▶ **What the task requires**
From the first line to the last, retype the data below exactly.

▶ **Collected material**

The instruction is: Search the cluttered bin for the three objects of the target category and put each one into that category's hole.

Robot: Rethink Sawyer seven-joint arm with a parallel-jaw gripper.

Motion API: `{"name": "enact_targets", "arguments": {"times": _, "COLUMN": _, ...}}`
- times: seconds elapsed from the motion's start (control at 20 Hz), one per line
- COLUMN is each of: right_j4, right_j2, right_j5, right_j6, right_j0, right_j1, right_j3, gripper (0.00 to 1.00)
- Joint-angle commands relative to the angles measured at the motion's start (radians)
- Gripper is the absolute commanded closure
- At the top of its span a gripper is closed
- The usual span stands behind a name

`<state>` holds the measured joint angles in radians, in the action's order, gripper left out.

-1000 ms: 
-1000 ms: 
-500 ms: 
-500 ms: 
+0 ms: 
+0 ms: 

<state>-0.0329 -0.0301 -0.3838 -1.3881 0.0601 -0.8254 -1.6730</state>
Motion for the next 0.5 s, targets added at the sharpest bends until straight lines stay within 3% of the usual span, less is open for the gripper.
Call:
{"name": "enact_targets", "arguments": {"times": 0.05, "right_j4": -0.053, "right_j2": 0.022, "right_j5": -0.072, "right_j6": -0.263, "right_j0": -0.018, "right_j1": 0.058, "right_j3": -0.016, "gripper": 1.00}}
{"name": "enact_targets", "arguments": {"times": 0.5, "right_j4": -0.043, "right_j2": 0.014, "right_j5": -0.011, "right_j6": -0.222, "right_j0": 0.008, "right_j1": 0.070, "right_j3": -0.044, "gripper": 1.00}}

▶ **Solution for this exercise**
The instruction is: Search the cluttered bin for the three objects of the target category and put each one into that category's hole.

Robot: Rethink Sawyer seven-joint arm with a parallel-jaw gripper.

Motion API: `{"name": "enact_targets", "arguments": {"times": _, "COLUMN": _, ...}}`
- times: seconds elapsed from the motion's start (control at 20 Hz), one per line
- COLUMN is each of: right_j4, right_j2, right_j5, right_j6, right_j0, right_j1, right_j3, gripper (0.00 to 1.00)
- Joint-angle commands relative to the angles measured at the motion's start (radians)
- Gripper is the absolute commanded closure
- At the top of its span a gripper is closed
- The usual span stands behind a name

`<state>` holds the measured joint angles in radians, in the action's order, gripper left out.

-1000 ms: 
-1000 ms: 
-500 ms: 
-500 ms: 
+0 ms: 
+0 ms: 

<state>-0.0329 -0.0301 -0.3838 -1.3881 0.0601 -0.8254 -1.6730</state>
Motion for the next 0.5 s, targets added at the sharpest bends until straight lines stay within 3% of the usual span, less is open for the gripper.
Call:
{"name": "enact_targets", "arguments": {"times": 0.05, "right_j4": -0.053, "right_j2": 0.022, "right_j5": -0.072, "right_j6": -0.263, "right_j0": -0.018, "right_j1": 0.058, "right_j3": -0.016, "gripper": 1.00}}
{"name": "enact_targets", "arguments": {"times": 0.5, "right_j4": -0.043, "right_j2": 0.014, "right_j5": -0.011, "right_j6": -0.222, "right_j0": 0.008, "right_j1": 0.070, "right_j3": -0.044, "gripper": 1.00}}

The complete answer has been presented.